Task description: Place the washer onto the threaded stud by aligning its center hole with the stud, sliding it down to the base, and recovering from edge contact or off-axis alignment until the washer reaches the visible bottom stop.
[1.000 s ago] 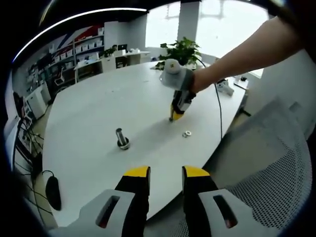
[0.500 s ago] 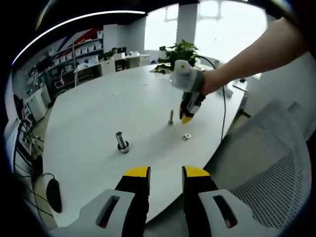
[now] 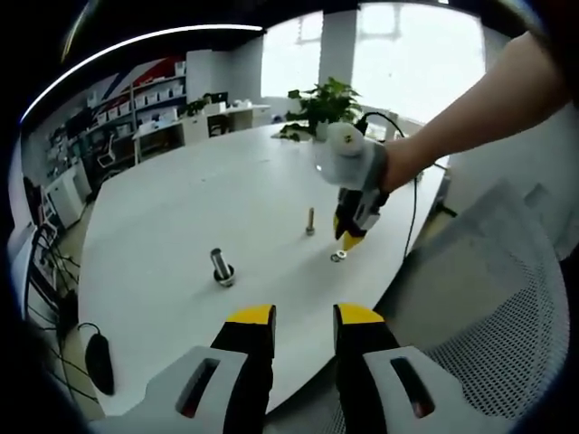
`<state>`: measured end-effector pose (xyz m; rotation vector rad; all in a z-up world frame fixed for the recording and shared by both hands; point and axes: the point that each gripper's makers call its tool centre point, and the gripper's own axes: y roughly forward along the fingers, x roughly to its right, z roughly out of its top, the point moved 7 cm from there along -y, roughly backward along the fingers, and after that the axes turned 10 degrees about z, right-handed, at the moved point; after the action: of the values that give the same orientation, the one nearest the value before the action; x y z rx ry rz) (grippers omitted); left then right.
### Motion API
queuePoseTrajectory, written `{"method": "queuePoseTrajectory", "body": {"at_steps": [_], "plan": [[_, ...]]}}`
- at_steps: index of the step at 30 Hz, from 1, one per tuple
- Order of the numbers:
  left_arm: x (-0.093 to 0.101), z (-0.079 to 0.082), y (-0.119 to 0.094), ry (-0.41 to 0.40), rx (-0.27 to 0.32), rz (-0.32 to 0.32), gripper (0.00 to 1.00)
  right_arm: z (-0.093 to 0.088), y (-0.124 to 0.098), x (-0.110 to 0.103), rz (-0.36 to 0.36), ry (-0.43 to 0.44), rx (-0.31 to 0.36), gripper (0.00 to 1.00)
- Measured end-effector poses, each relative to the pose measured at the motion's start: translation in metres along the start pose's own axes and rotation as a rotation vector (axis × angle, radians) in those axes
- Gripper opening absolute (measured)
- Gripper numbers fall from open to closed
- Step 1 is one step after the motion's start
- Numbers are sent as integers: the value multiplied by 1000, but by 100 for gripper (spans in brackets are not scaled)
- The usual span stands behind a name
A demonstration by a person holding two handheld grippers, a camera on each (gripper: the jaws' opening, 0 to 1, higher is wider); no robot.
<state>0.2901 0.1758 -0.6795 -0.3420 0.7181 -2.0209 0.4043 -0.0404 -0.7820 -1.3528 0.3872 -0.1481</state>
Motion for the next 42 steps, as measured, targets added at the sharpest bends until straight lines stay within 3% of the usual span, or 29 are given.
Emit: {"method": "queuePoseTrajectory", "body": {"at_steps": [11,26,32,38,42], "plan": [[0,0,0,-5,5,-3,23,-1,15,-1,3,-43,-66,20],[-1,0,1,-12,-4,4,23,-5,16,3,13,-78,-48,16],[-3,-2,2,-12,-24,19,23,-10,15,8,12,-96,-39,15],[-5,-7,4,-10,-56,37,23,-11,14,11,0,-169,-78,15],[-7,-8,5,-9,-71,52,23,-14,12,17,10,-161,-50,15]]}}
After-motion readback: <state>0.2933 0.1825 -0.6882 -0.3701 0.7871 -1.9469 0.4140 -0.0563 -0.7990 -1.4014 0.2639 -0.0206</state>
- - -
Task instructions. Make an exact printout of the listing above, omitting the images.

Result for this task.
Task description: Place the washer onto the threaded stud by aligning its center hole with the stud, sliding it down to the base, and recovering from edge contact or off-axis alignment until the washer reaches the visible bottom stop.
[1.000 s ago] 
[0.500 s ago] 
[now] 
`<state>`: measured end-effector pose (xyz m; rotation vector rad; all in a z-up world frame fixed for the recording and shared by both hands; point and axes: the point that each gripper's makers call its tool centre point, and the gripper's own axes: y roughly forward along the fingers, x roughly to its right, z roughly out of its top, the point moved 7 cm from there along -y, roughly backward along the fingers, and after that the axes turned 10 degrees about z, right-handed, at the moved point; after the action: of the values that give the same orientation, the one nearest the value before the action; x y z rx ry rz) (grippers omitted); left then right.
### Motion API
queuePoseTrajectory, written `{"method": "queuePoseTrajectory", "body": {"at_steps": [_], "plan": [[_, ...]]}}`
- at_steps: index of the step at 30 Hz, from 1, one per tuple
- Order of the numbers:
  left_arm: x (-0.093 to 0.101), z (-0.079 to 0.082), y (-0.119 to 0.094), ry (-0.41 to 0.40), rx (-0.27 to 0.32), rz (-0.32 to 0.32), gripper (0.00 to 1.00)
  right_arm: z (-0.093 to 0.088), y (-0.124 to 0.098), x (-0.110 to 0.103), rz (-0.36 to 0.36), ry (-0.43 to 0.44), rx (-0.31 to 0.36), gripper (0.00 to 1.00)
- Measured end-effector poses, each relative to the pose measured at the motion's start: translation in metres along the start pose's own axes and rotation as a rotation vector (axis × angle, radians) in those axes
- Gripper opening absolute (measured)
- Gripper numbers fall from open to closed
- Step 1 is one step after the motion's start
- Numbers are sent as integers: the value multiplied by 1000, but by 100 for gripper (spans in brackets are not scaled)
- The usual span stands behind a name
A demonstration by a person holding two handheld grippers, a camera on each (gripper: the jaws' opening, 0 to 1, higher is wider); no robot.
<state>0.2901 0.1758 -0.6795 -0.3420 0.7181 -2.0209 0.4043 -0.0404 -0.7820 -1.3528 0.3872 -0.1481</state>
Motion for the next 42 steps, as measured, targets added at the sharpest bends until straight lines stay within 3% of the usual span, or 29 are given.
Emit: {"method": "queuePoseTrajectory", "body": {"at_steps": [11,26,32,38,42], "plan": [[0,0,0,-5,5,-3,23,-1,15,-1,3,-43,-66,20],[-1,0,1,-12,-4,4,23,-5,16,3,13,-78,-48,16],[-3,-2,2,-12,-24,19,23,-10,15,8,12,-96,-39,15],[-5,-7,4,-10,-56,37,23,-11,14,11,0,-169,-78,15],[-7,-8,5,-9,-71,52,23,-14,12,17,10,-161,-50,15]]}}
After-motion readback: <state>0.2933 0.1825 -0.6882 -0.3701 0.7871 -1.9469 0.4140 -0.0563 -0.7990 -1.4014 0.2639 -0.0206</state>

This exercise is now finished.